**Material provided:**
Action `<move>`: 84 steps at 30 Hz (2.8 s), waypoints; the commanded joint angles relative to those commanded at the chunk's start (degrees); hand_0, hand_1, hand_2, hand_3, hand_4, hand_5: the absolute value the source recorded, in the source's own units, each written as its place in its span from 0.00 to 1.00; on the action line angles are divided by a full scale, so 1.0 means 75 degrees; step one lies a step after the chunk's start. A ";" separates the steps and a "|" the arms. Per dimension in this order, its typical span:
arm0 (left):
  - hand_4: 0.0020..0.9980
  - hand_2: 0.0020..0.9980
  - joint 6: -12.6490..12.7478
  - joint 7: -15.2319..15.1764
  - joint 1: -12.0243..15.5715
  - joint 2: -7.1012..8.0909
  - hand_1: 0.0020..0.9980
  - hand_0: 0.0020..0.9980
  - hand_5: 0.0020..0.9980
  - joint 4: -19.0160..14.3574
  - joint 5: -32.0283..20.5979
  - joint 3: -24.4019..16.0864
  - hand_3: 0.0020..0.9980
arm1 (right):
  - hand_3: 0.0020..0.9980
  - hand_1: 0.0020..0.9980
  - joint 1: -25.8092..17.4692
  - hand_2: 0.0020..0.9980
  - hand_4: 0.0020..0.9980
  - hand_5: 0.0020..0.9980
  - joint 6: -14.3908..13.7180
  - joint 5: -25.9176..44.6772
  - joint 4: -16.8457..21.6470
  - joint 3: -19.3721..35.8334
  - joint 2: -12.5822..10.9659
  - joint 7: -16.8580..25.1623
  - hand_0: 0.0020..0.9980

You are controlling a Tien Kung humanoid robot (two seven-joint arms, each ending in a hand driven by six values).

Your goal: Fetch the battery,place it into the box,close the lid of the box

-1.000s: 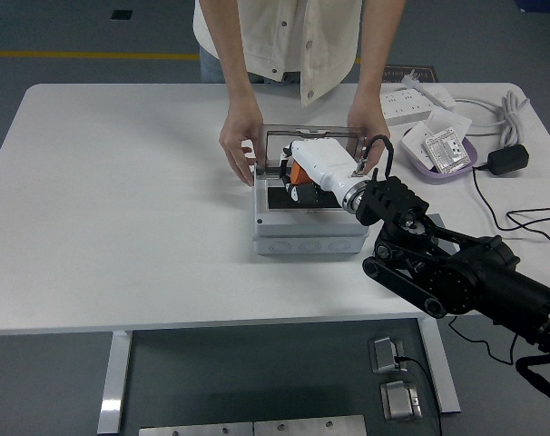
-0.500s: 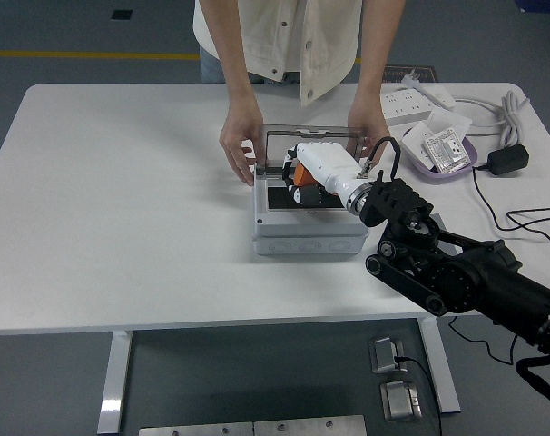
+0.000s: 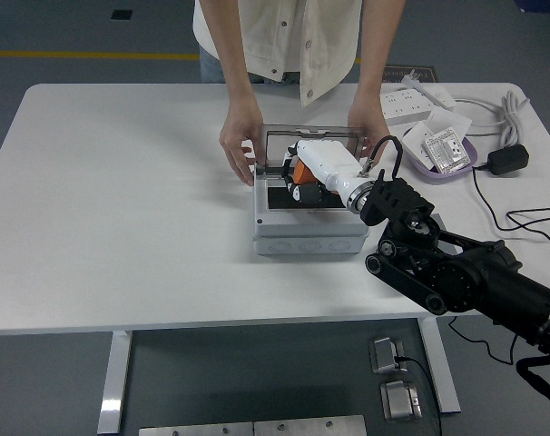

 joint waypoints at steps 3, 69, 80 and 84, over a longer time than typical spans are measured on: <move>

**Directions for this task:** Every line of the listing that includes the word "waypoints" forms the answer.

**Response area:**
Action `<move>`: 84 steps at 30 Hz (2.8 s), waypoints; the commanded joint angles relative to those commanded at the chunk's start (degrees); hand_0, hand_1, hand_2, hand_3, hand_4, hand_5: the absolute value the source recorded, in the source's own units, each written as its place in its span from 0.00 to 1.00; on the action line angles are divided by a full scale, so 1.0 means 75 degrees; step one lies a step after the chunk's start. A ";" separates the steps and a "|" the arms. Per dimension in this order, its typical span:
 joint waypoints at steps 3, 69, 80 and 84, over a longer time than typical spans are measured on: <move>

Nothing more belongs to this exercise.